Carve out some time to stay active this holiday season

This holiday season, planning ahead can help you establish a workout routine so you can enjoy your favorite holiday treats with less guilt. A sports medicine expert at Baylor College of Medicine says to start now and offers safety tips to help avoid injury.

“I would encourage everyone to get out and be active, but we want to be sure that you are able to continue to get out and be active after the holidays,” said Dr. Theodore Shybut, assistant professor in the Joseph Barnhart Department of Orthopedic Surgery at Baylor.
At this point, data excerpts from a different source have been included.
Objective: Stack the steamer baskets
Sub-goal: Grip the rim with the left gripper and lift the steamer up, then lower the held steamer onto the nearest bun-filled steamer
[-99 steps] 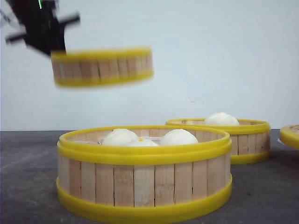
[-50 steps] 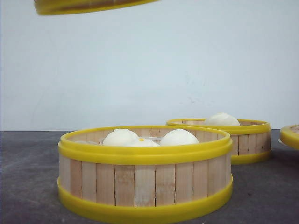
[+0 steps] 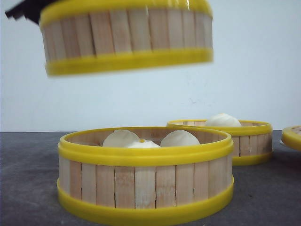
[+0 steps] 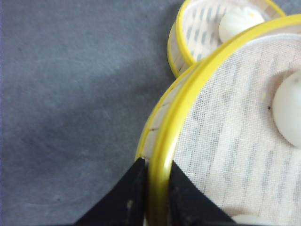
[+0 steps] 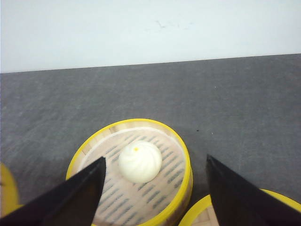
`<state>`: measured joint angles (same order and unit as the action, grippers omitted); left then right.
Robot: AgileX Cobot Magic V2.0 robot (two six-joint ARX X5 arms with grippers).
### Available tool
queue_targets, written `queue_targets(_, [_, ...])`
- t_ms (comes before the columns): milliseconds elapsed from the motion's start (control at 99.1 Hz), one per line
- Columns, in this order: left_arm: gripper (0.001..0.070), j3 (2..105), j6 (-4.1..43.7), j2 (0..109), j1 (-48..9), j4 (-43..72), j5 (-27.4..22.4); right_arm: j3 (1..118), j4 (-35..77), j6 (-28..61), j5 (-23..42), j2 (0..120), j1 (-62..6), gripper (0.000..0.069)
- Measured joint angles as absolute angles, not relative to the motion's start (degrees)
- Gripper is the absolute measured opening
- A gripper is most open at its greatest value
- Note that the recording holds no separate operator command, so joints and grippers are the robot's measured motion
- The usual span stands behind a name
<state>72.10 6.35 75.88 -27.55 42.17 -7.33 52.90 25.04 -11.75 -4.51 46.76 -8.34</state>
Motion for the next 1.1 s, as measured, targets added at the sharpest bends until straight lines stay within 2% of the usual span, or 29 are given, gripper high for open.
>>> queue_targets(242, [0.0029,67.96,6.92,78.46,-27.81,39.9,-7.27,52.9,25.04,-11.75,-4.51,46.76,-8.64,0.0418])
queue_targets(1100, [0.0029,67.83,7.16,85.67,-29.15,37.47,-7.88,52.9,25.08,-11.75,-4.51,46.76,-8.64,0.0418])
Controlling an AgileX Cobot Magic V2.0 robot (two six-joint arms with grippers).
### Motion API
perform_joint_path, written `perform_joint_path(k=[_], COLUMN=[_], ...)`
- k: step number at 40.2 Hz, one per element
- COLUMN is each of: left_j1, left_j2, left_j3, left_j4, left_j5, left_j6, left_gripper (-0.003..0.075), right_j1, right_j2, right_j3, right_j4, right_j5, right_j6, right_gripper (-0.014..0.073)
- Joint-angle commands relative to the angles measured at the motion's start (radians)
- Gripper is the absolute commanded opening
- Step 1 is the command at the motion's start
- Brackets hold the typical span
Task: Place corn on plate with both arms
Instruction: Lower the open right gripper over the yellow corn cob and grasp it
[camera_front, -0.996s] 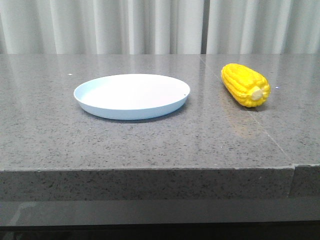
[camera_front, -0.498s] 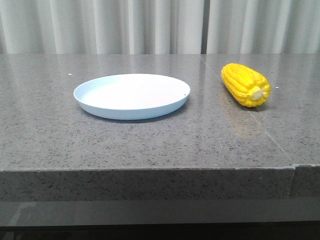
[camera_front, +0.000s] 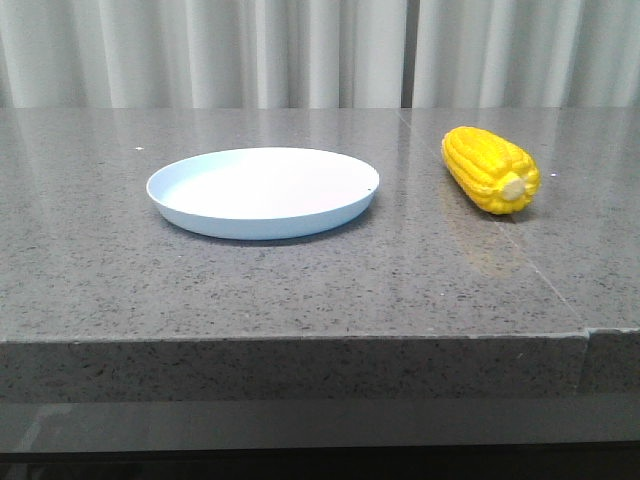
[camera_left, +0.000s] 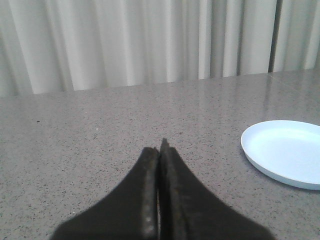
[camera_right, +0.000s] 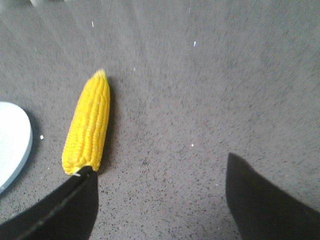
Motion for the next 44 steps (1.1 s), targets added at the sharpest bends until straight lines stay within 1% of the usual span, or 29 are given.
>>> perform_joint_path(k=[1,4,8,13,16,27,33,37,40,42,44], left_j1=[0.003,0.003,0.003,0.003,0.003,0.003,0.003,0.003,0.003,0.003,0.003], left_j2=[0.014,0.014,0.014,0.014,0.014,0.014,0.014,0.014,0.014,0.014,0.014], left_j3=[-0.024,-0.024,-0.024,-0.024,-0.024,-0.024,-0.024,-0.024,-0.024,-0.024,-0.024], left_j4=[-0.001,-0.001,-0.001,-0.001,-0.001,-0.001,-0.001,-0.001,-0.001,-0.001,-0.001], left_j5=[-0.078,-0.078,-0.078,-0.078,-0.078,-0.078,-0.078,-0.078,-0.078,-0.078,-0.078], left_j6=[0.002,0.002,0.002,0.002,0.002,0.002,0.002,0.002,0.002,0.002,0.002], left_gripper=[-0.002,-0.002,-0.002,-0.002,-0.002,-0.002,-0.002,-0.002,-0.002,-0.002,-0.002], right_j1=[0.02,0.065,0.149,0.224,0.252,0.263,0.263,0.263,0.263,0.263,0.263], right_j2=[0.119,0.192,0.301,0.446,0.52,0.769,0.877,0.929,0.947,0.95,0.95], right_j3=[-0.113,-0.167,-0.233,-0.312,-0.362,-0.511,-0.577,-0.606,-0.613,-0.613,-0.613], right_j4=[0.021,0.021,0.021,0.022,0.026,0.086,0.128,0.133,0.133,0.133,0.132], right_j5=[-0.004,0.004,0.005,0.015,0.023,0.059,0.104,0.13,0.156,0.161,0.162], right_j6=[-0.009,-0.009,-0.009,-0.009,-0.009,-0.009,-0.009,-0.009,-0.009,-0.009,-0.009], right_gripper=[0.0561,0.0574,0.0636,0.0631,0.0631,0.0631,0.0631,0.063,0.0608,0.0563,0.0496])
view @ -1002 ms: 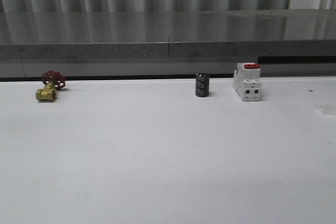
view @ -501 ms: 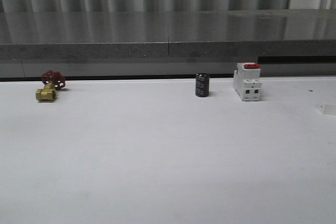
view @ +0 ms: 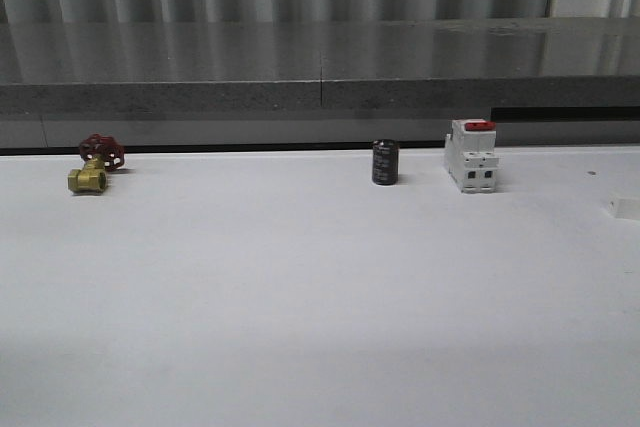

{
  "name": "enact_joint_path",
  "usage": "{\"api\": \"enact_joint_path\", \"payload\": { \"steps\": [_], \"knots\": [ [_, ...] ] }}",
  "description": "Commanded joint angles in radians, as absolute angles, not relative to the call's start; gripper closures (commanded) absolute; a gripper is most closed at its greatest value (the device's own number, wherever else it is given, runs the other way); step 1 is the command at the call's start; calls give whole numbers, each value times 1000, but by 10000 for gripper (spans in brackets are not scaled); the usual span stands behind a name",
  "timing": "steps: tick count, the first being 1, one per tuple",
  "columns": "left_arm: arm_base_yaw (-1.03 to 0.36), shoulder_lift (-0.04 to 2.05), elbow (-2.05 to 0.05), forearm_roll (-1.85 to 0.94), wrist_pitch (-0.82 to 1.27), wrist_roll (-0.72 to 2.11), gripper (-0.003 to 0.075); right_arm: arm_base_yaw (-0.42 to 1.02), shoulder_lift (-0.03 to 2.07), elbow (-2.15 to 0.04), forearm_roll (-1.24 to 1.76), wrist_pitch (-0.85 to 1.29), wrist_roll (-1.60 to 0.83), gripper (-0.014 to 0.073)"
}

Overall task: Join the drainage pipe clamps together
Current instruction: 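Lower the left gripper onto the white clamp half and close on it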

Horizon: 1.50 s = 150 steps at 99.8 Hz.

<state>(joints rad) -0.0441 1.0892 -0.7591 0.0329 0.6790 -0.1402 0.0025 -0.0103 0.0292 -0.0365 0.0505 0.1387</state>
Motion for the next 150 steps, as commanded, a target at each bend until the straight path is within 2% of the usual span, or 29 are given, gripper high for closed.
{"api": "enact_joint_path", "payload": {
  "steps": [1, 52, 80, 111, 150],
  "knots": [
    [5, 1150, -866, 52, 685, -152, 93, -4, -30, 9, -39, -34, 128, 659],
    [269, 1626, -1185, -29, 742, 98, 93, -4, -30, 9, -39, -34, 128, 659],
    [322, 1849, -1300, -104, 758, 226, 93, -4, -30, 9, -39, -34, 128, 659],
    [322, 1958, -1381, -95, 750, 253, 93, -4, -30, 9, -39, -34, 128, 659],
    [322, 1974, -1385, -89, 706, 304, 93, -4, -30, 9, -39, -34, 128, 659]
  ]
}}
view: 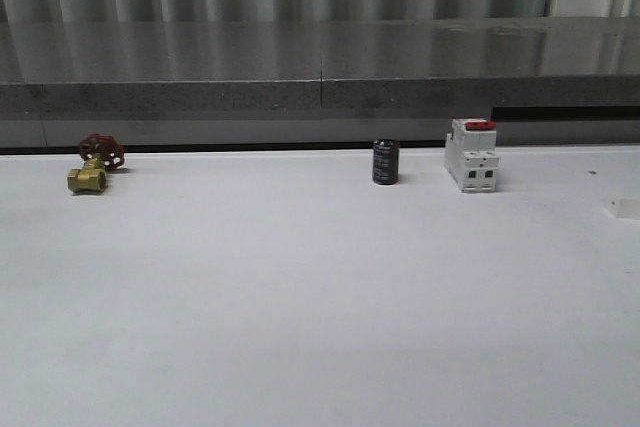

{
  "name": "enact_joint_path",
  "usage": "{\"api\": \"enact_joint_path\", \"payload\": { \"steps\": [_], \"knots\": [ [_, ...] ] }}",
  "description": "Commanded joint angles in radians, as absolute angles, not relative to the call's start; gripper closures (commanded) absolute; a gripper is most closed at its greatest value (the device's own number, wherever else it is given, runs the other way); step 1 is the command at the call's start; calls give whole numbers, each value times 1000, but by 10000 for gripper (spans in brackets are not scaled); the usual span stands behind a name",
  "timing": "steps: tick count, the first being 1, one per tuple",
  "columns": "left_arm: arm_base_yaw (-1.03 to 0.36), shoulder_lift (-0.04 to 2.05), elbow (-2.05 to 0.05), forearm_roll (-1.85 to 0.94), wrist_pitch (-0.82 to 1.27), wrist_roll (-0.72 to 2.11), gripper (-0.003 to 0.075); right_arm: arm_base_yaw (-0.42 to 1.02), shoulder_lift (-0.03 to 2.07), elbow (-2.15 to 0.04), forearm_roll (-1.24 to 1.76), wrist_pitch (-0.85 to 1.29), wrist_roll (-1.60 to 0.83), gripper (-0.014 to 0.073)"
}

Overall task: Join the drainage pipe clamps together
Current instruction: 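Lower the left gripper onto the white clamp half and close on it, then carry the clamp half with the left gripper and set it down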

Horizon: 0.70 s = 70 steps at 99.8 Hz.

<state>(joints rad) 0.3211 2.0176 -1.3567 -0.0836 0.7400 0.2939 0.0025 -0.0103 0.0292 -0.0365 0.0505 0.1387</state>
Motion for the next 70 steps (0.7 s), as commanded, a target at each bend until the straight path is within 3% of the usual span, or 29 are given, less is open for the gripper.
{"api": "enact_joint_path", "payload": {
  "steps": [1, 15, 27, 41, 57, 70],
  "knots": [
    [322, 1974, -1385, -89, 706, 304, 93, -4, -30, 9, -39, -34, 128, 659],
    [322, 1978, -1385, -96, 705, 304, 97, -4, -30, 9, -39, -34, 128, 659],
    [322, 1978, -1385, -96, 707, 304, 160, -4, -30, 9, -39, -34, 128, 659],
    [322, 1978, -1385, -96, 705, 304, 380, -4, -30, 9, -39, -34, 128, 659],
    [322, 1978, -1385, -70, 705, 304, 736, -4, -30, 9, -39, -34, 128, 659],
    [322, 1978, -1385, -87, 721, 304, 741, -4, -30, 9, -39, -34, 128, 659]
  ]
}}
At this time of year, Shybut said it’s common to see injuries in those who may not have been as active throughout the year, but decide to play touch football or jump in for a turkey trot at the last minute with the rest of their family. Injuries also occur in those who are in shape, but are used to controlled, low-impact cardio as opposed to activities like football, basketball or sprinting.

In those who underestimate their level of activity, it is common to see injuries such as sprains and strains. Shybut said that the more birthdays you’ve had, the more time you need to spend on stretching and conditioning to avoid injuries.

He offers the following tips:

  • Focus on a dynamic warmup, which prepares the muscles to move at high intensities and speeds
  • If you plan to do a turkey trot, get out and go for a run or run/walk ahead of Thanksgiving week to assess your fitness level
  • Cross-train to vary the stresses that your joints are experiencing
  • Ease into new activities slowly
  • If you’ve previously had an injury, do some preventative exercises in preparation
  • Stretch after the activity and build in recovery workouts to address soreness
  • Dress appropriately for unpredictable weather

Alternatives to the popular touch football game and turkey trot include low-impact strength training activities such as a walk or bike ride, yoga and Pilates.

Many people are deterred from working out because they feel they can’t devote an hour or 45 minutes, and it can be especially difficult during the busy holiday season. Shybut said that emerging research has shown the cardiovascular benefits of high intensity interval training, which can be a workout that is less than 10 minutes.

“The idea is to get your heart rate up for a short period of time using maximal effort,” Shybut said.

These workouts are usually intense calisthenics or power movements for a short duration of time and a short recovery time in between.